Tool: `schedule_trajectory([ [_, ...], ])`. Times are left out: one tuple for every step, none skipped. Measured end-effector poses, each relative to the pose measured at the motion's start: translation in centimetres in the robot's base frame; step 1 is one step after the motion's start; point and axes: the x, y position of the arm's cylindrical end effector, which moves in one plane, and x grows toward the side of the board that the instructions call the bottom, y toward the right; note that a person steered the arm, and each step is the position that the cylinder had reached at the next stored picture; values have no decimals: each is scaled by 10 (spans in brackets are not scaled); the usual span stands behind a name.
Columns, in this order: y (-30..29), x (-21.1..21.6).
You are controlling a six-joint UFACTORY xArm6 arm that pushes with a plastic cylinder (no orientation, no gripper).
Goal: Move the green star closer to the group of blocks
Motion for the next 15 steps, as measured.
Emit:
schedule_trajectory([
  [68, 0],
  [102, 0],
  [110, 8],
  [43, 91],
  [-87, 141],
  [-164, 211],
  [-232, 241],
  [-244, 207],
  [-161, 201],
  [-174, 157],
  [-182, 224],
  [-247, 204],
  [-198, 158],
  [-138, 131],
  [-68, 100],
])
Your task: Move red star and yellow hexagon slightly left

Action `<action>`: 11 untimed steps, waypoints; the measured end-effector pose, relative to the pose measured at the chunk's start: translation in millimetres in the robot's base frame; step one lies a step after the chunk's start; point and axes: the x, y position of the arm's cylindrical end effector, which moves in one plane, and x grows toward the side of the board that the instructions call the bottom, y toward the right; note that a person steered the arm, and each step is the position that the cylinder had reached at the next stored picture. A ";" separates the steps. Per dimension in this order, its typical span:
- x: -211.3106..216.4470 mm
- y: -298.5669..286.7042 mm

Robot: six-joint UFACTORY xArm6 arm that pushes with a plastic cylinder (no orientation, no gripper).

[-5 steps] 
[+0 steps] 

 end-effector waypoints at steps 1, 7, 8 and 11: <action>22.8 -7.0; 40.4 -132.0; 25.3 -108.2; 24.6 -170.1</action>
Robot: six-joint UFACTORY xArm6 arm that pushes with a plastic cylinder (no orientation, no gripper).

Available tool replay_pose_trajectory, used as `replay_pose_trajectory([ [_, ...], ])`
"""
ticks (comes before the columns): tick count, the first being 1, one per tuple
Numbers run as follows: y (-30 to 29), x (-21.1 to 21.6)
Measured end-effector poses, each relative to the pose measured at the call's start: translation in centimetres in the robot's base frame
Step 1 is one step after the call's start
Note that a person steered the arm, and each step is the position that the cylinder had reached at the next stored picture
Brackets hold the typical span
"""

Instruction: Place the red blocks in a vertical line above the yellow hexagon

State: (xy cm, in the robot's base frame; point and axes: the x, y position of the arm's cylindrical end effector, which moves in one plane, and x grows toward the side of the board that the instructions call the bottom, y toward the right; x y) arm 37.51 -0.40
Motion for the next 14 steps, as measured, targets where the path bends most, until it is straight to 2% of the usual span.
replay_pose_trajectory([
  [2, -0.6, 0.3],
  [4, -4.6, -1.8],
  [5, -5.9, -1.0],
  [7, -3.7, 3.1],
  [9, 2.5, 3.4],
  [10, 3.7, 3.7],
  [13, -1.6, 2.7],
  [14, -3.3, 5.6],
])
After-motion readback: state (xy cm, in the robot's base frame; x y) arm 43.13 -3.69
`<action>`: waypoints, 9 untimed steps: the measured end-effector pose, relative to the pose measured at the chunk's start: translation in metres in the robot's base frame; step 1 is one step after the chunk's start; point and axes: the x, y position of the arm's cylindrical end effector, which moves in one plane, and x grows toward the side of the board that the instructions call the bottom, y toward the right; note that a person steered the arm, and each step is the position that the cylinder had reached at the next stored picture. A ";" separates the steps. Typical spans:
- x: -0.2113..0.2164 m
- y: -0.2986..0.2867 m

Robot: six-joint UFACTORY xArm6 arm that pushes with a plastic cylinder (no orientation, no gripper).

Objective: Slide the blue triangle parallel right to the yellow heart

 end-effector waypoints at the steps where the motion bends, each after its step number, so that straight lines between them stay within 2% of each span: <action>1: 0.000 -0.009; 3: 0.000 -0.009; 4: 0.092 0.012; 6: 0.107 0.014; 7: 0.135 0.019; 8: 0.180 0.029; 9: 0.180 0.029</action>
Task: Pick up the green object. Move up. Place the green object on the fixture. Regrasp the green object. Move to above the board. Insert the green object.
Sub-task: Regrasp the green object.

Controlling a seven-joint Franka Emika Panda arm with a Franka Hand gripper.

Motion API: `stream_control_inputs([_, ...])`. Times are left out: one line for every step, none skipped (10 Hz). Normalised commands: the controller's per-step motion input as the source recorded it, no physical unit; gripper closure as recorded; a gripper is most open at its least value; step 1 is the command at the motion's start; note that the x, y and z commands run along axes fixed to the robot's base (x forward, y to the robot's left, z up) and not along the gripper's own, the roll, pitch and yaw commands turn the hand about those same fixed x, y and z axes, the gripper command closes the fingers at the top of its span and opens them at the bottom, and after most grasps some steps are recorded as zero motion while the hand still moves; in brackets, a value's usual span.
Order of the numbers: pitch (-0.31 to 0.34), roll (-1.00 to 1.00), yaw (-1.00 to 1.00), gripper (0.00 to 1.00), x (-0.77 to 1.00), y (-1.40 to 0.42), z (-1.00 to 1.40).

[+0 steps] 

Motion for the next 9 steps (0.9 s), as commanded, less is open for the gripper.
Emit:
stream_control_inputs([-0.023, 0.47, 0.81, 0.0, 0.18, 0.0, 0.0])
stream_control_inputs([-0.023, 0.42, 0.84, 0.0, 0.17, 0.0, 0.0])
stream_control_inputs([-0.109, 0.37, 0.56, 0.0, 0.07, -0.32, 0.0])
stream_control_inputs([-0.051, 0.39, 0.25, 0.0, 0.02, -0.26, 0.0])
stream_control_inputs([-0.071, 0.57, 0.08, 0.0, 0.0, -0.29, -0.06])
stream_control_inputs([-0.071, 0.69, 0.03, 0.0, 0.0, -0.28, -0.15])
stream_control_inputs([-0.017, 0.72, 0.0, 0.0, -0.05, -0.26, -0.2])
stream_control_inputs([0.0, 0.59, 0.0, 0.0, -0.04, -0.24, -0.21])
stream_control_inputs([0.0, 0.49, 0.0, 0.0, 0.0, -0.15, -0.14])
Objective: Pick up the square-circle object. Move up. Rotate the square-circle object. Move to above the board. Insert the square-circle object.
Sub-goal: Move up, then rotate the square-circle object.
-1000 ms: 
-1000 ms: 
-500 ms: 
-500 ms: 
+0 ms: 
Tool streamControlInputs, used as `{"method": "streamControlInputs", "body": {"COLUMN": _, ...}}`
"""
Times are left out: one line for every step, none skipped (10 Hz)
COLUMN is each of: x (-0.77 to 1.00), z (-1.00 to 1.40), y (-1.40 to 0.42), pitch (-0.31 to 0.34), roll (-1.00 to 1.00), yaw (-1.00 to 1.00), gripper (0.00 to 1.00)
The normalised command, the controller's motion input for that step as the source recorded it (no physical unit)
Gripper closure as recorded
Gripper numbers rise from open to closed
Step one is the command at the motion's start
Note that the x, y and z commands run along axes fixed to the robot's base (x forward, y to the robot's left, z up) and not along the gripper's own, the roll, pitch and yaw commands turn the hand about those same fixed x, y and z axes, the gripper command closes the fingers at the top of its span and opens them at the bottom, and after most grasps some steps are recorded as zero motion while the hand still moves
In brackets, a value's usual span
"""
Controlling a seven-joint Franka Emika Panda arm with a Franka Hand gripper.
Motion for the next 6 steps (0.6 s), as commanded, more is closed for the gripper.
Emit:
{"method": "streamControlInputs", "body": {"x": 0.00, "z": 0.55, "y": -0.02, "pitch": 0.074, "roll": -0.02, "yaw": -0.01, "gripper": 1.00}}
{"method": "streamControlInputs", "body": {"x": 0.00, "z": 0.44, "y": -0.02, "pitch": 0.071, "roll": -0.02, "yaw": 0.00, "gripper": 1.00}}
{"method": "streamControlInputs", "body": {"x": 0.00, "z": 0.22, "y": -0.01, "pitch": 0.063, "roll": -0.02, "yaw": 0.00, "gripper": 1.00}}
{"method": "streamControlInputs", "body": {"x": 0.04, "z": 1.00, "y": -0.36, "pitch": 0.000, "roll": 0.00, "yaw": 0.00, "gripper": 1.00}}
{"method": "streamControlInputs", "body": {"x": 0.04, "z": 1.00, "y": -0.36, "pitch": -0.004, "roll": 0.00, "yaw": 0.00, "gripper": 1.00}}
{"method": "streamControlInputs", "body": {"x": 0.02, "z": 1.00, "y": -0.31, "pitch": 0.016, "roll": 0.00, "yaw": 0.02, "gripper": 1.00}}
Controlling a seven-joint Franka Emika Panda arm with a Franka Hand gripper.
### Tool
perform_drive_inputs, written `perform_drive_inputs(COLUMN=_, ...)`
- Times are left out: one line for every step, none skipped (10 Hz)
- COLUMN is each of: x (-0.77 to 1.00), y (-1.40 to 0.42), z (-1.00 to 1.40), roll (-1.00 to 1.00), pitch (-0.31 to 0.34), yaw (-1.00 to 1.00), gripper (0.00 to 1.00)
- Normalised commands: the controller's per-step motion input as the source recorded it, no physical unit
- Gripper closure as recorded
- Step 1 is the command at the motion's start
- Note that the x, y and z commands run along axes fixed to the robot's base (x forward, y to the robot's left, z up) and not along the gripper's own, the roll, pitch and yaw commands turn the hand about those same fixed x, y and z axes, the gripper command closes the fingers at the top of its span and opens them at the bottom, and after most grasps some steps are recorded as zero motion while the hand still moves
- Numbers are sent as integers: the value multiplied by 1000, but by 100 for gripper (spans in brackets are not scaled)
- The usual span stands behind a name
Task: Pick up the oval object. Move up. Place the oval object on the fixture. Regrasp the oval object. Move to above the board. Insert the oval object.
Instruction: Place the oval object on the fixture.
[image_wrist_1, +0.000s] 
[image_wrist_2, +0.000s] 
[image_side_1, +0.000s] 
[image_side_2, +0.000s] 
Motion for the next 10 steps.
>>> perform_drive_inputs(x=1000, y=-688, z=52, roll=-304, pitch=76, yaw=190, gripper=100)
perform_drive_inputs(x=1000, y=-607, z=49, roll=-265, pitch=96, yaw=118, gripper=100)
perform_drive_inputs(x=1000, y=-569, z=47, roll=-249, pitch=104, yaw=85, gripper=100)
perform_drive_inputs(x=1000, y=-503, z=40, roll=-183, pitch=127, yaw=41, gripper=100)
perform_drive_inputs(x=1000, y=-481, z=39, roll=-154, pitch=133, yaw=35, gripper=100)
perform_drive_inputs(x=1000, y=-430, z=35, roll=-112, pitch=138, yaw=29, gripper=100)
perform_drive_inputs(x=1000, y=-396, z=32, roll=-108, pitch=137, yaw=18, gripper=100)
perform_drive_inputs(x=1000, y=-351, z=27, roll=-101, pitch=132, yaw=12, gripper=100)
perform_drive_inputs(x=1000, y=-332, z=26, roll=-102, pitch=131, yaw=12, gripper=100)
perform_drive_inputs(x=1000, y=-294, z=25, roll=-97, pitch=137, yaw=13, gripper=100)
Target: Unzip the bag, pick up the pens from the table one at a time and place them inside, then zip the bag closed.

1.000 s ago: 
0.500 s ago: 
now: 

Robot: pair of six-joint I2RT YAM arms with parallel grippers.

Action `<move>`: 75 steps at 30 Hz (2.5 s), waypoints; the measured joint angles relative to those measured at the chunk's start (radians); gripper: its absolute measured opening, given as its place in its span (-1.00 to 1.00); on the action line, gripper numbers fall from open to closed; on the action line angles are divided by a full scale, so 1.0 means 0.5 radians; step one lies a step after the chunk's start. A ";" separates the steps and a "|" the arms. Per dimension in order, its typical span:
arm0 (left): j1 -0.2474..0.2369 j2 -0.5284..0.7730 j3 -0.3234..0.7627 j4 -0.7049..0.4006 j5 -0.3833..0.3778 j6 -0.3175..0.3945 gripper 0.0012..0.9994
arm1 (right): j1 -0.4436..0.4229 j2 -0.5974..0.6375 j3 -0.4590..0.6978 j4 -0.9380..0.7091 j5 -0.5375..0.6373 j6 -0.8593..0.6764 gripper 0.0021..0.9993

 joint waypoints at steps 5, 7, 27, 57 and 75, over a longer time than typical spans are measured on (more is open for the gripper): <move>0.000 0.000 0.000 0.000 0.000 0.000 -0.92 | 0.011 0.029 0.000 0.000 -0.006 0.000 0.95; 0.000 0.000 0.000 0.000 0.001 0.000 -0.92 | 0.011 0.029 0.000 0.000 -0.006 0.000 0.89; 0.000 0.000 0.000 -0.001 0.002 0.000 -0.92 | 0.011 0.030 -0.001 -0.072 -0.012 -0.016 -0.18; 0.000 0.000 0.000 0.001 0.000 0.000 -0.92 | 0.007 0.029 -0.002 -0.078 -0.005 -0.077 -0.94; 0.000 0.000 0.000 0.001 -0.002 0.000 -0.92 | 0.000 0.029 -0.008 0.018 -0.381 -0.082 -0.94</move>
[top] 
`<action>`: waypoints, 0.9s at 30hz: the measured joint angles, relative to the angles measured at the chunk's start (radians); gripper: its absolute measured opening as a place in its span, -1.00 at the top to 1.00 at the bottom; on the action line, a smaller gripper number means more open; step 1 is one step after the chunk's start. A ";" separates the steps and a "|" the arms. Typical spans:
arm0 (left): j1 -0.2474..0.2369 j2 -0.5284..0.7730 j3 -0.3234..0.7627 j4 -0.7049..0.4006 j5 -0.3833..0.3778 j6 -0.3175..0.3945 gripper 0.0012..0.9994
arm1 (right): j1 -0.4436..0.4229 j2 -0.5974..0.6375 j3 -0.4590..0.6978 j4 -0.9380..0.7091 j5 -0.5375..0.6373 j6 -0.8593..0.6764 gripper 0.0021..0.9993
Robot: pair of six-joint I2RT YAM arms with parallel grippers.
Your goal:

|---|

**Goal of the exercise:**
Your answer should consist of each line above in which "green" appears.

**Response:**
Goal: Move the green star closer to the group of blocks
Task: Pick up the green object. Move up. Place the green object on the fixture. Regrasp the green object. Move to above the board. Insert the green object.
Sub-task: Regrasp the green object.

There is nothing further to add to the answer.